# My husband suddenly doesn’t want sex



## Luckygirl13 (Sep 2, 2020)

First, some background. I have been married to my husband for 25 years. We have been happy and for the most part we get along very well. 

For most of our marriage, he has desired sex more frequently than I have. I have always enjoyed it, and we had an enthusiastic and adventurous sex life, but he would have liked it to be a couple of times a day, whereas I was happy with a couple of times a week. We usually were able to compromise enough that we weren’t fighting actively about it, but I can’t say there weren’t times that he felt unfulfilled. 

About a year and a half ago, I guess because of some perimenopause hormones, my sex drive went haywire and I couldn’t get enough sex. For a while, my husband seemed like his dreams had come true, and the only issue was trying to make sure we weren’t neglecting other aspects of our lives. 

But for about the last three or four months, my husband has started barely wanting to have sex at all. I tried to talk to him about it once, but he got really uncomfortable and insists everything is fine. He did state that we have been having a lot of sex lately, implying that maybe it was too much. Since I had become the initiator, I completely backed off at that point to let him take the lead. Now we are only having sex once every couple of weeks in the morning, and to make matters worse, he never touches me with affection anymore either. I feel very lonely and disconnected. I have tried dressing sexier, wearing less clothes around the house, and flirting and he doesn’t seem to notice. I don’t know if it’s because he’s just not attracted to me, but why suddenly? I have not changed a lot appearance wise, and although I don’t look 25, I am in good health and my weight is about the same. He is also healthy and is not on any new medications. He does take a blood pressure pill, but he has been taking it for many years. He is not overweight and is healthy otherwise. We are both in our early 50’s. And there’s no way he’s cheating. With a quarantine and him working from home now, we usually go out together for shopping and walks, driving the kids places, etc. He is not out by himself enough to make that happen.

I don’t know whether to try and talk to him about this again, or if it will only make things worse. I have only mentioned it to him the one time, except I did say to him before his checkup a couple of months ago that I thought he should ask his doctor for bloodwork, and talk to him about anxiety. I don’t think he did either. Should I keep pushing it? I don’t want to become a nag or make sex seem like a chore. I do wish he would try to talk to his doctor but I don’t know how to make that happen. And I am becoming increasingly frustrated. Should I just accept that this is is the way things are now?


----------



## EveningThoughts (Jul 12, 2018)

Well I seem to be in a similar position, and in a marriage of similar duration.

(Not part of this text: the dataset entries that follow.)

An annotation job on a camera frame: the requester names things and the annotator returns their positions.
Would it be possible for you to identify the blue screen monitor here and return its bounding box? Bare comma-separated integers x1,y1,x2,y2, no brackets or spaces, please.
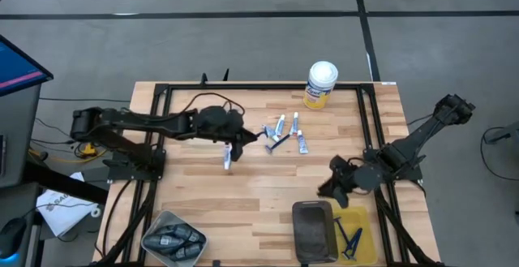
0,34,54,97

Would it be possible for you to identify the white printed paper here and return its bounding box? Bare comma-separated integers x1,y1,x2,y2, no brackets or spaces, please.
35,171,101,238

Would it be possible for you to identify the light grey plastic bin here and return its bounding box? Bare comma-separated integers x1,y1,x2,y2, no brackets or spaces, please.
139,209,208,267

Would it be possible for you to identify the black metal table frame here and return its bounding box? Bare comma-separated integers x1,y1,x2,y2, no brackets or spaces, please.
92,80,444,267

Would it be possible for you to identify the black computer mouse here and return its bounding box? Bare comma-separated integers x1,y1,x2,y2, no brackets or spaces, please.
0,217,28,260

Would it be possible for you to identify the Lysol wipes canister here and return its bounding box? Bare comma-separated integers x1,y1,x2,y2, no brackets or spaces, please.
302,60,340,110

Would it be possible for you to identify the black floor stand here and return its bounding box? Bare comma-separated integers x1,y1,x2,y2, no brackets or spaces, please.
482,119,519,149

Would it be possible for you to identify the yellow plastic bin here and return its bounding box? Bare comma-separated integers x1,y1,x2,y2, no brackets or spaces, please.
331,205,379,266

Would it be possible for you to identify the dark hanging cable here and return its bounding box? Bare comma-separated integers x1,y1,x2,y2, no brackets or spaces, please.
101,179,135,260

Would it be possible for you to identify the yellow cable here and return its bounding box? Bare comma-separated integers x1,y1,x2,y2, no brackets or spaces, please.
27,140,107,165

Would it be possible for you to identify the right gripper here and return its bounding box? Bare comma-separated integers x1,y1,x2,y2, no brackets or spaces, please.
316,154,358,210

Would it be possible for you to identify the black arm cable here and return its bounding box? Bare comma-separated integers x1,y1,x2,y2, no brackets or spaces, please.
178,91,247,117

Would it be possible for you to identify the black desk beam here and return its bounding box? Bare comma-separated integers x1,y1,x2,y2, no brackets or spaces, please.
22,163,109,205

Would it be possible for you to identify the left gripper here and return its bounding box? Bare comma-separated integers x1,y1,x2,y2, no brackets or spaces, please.
195,105,260,163

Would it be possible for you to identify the thin black floor cable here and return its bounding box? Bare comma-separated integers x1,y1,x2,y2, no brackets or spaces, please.
38,96,131,103

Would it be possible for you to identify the dark smoke plastic bin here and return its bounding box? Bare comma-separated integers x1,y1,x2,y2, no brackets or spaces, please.
291,200,340,265

We had a decent sex life, then perimenopause hit and sex was off the charts. Although exciting and wild, my husband then became a selfish lover, leaving me seriously frustrated. Then after the initial boost, once a week sex became a chore for him.
I think my husband lost confidence in his performance. 
Talking didn't help.
I got resentful. 
Eventually I managed to lose my sex drive and we are more comfortable now.
Sorry I have no answer for you.
I will be watching to see other responses.


----------



## jlg07 (Feb 24, 2017)

I wouldn't nag him, but I WOULD talk to him.
A few possibilities: He wanted sex 3-4 times a day WHEN YOU WERE YOUNGER, and I BET that he "thought" that it would be awesome with the menopause-crazed sex life that you provided.
Well, he may have realized he is NOT 20 or 30 anymore, and may have just been "Oh crap, I can't keep up". 
The BP medicine, although he's been on it for a long time, may have affected his libido, and if not that, his, umm ability to perform. He MAY have ED and is too embarrassed to talk to you about it.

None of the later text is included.